> _Exercise aim_
Report every line of the records below that contains the word "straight".

> _Collected data entries_
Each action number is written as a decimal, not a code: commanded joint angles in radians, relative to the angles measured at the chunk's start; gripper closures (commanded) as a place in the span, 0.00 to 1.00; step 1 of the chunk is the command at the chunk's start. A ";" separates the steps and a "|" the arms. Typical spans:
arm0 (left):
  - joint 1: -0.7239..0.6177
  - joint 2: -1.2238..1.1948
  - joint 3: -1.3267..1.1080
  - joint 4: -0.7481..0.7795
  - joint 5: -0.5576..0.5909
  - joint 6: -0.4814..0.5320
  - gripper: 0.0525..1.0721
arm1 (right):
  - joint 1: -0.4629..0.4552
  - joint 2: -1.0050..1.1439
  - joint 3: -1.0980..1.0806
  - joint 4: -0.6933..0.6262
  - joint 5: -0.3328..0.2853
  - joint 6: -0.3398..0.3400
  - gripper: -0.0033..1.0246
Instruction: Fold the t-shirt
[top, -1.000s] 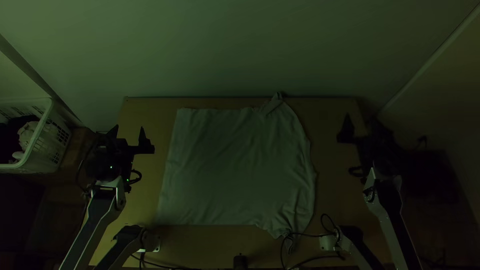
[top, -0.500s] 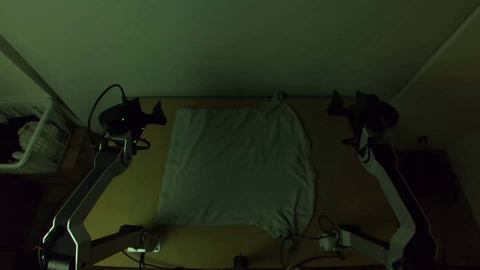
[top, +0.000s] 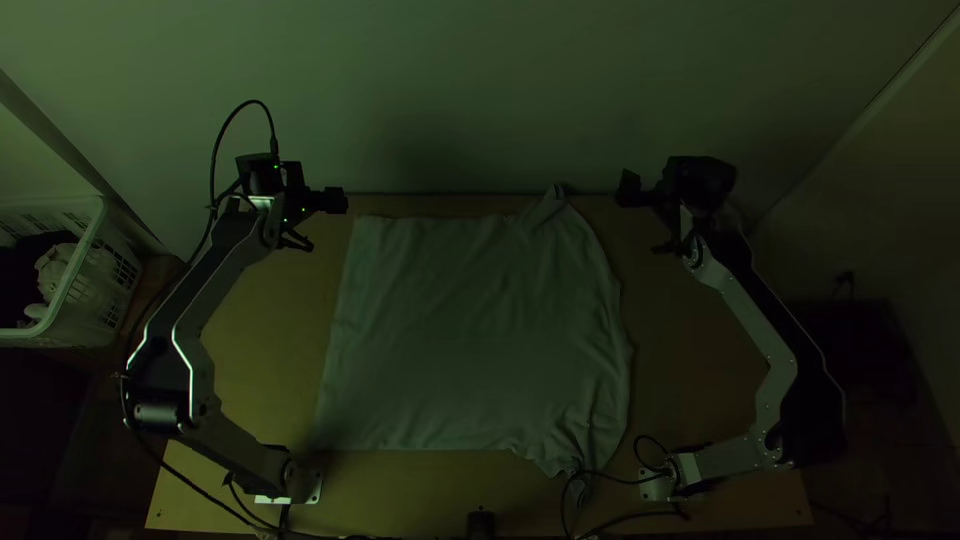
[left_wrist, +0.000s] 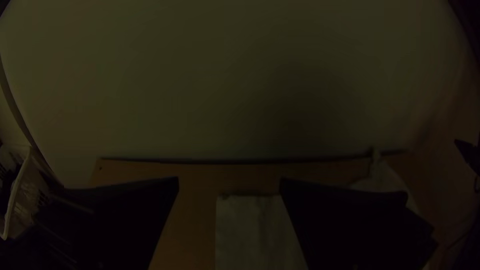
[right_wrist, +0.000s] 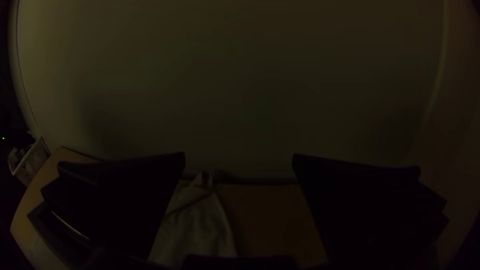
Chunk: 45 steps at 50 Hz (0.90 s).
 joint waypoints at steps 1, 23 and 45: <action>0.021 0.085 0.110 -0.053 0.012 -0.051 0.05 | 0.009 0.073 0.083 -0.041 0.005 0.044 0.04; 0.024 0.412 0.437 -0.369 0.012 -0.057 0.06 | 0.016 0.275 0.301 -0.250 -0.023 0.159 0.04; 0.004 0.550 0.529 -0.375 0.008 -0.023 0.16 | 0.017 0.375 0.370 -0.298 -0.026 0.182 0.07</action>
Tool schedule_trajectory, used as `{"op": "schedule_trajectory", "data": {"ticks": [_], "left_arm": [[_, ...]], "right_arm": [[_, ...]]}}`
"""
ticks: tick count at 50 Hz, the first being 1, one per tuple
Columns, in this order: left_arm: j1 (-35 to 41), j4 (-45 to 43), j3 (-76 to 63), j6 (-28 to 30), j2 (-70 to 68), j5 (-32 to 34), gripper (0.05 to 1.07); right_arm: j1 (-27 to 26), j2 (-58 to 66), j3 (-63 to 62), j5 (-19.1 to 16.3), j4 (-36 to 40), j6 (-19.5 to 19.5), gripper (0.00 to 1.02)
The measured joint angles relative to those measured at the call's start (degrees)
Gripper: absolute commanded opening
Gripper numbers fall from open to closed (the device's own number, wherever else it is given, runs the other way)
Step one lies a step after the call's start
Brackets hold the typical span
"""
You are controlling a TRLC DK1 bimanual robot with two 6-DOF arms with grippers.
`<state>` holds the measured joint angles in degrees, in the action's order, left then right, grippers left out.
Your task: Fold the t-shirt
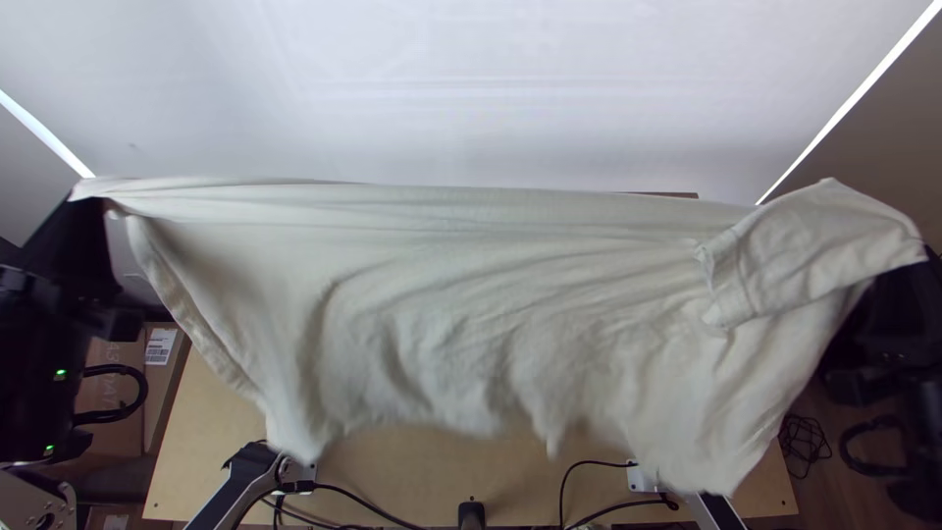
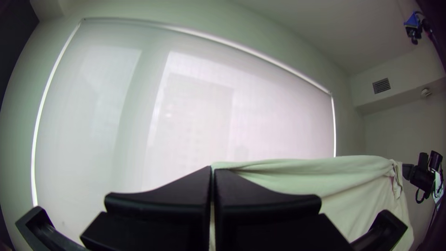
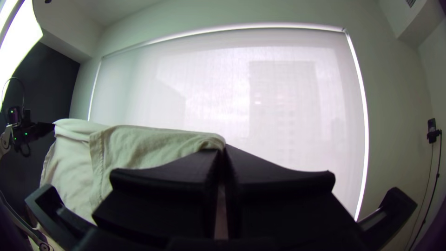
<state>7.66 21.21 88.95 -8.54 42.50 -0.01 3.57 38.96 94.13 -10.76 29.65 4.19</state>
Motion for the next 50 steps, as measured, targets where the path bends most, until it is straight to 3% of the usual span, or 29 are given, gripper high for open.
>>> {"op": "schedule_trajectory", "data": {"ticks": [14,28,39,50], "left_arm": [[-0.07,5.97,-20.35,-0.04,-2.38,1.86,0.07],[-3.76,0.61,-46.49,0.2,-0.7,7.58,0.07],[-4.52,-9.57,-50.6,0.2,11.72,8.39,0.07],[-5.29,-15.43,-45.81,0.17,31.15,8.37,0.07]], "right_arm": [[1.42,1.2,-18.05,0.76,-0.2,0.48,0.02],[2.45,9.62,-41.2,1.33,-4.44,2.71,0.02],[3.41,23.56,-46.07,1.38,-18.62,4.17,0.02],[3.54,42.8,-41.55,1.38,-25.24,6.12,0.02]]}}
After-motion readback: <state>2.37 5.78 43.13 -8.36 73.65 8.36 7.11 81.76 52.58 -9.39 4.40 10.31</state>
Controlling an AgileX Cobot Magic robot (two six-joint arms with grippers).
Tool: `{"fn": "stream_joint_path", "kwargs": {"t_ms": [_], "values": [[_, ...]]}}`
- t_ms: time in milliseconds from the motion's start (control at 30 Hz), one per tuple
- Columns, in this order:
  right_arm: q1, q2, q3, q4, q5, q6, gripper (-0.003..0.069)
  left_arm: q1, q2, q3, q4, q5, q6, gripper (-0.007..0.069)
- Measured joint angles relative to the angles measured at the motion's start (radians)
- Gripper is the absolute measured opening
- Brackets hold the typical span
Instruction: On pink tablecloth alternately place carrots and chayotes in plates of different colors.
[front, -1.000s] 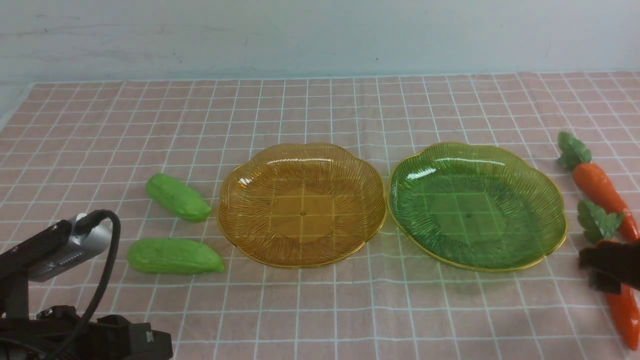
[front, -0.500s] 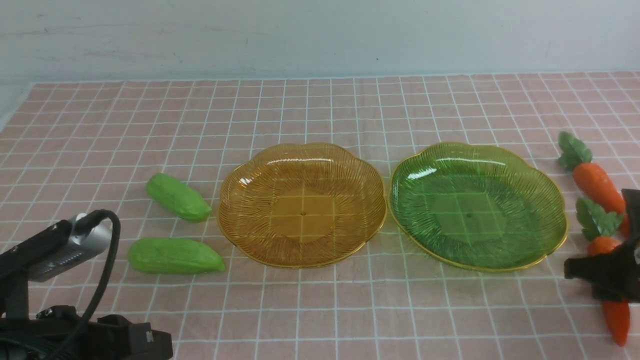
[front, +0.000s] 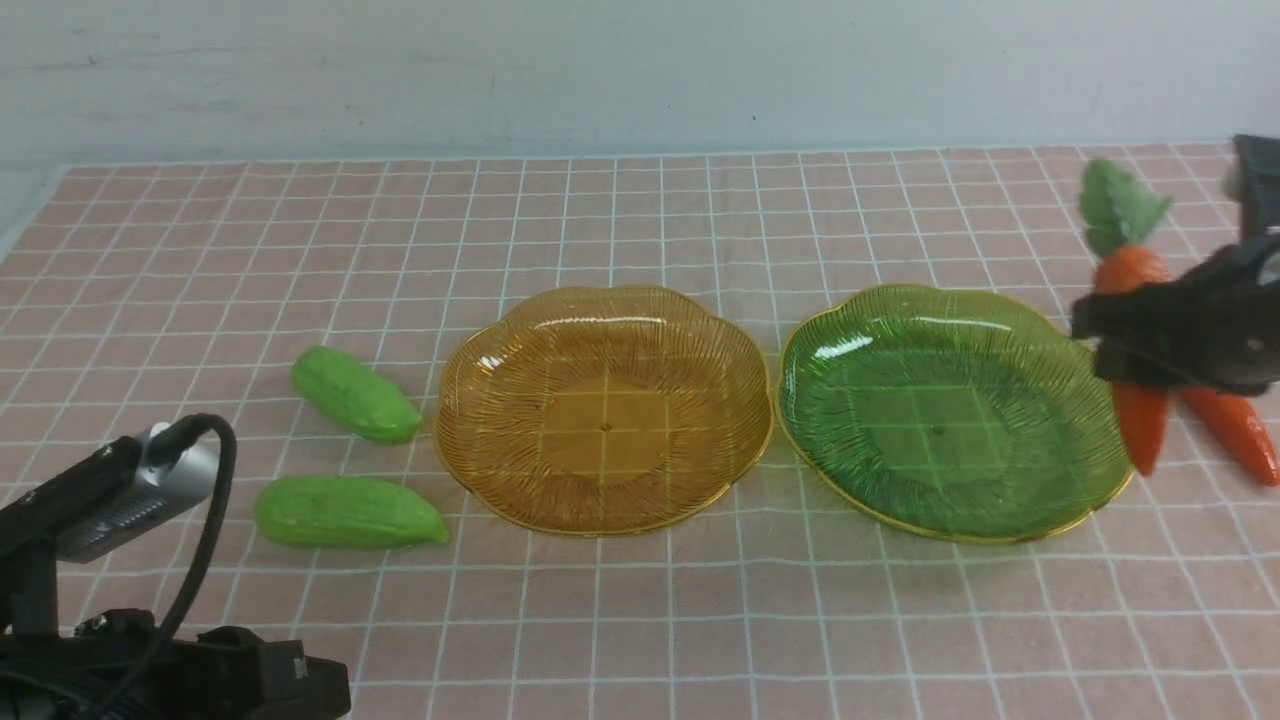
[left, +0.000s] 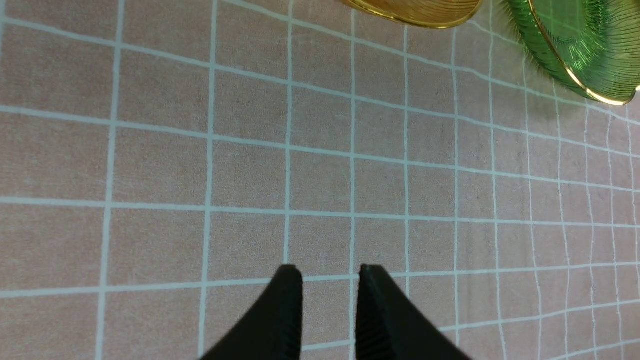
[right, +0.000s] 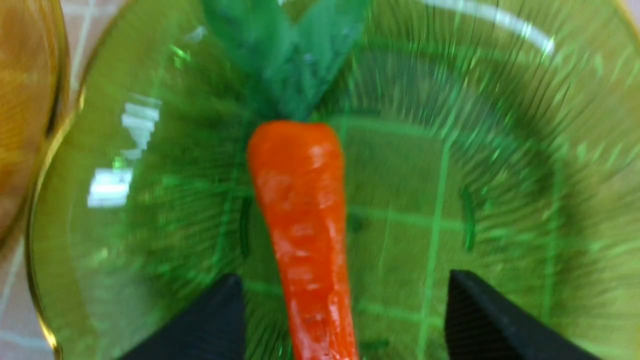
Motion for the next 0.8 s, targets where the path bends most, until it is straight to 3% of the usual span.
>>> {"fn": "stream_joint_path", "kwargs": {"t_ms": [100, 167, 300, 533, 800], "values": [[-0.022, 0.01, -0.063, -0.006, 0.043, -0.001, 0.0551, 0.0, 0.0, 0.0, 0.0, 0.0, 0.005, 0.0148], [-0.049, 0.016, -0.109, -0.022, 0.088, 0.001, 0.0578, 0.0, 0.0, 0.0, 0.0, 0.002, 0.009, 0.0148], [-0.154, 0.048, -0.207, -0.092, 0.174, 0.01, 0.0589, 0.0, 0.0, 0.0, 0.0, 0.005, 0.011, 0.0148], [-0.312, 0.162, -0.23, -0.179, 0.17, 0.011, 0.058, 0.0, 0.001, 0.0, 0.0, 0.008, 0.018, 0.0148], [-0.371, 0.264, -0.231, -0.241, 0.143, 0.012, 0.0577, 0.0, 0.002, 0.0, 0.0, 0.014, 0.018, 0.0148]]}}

> _Solved problem_
Motion for the next 50 steps, as measured, targets where the path bends most, until it is straight to 3% of the usual span, or 29 are given, gripper high for open.
Motion for the next 0.8 s, targets where the path bends most, until it is straight to 3% of the usual span.

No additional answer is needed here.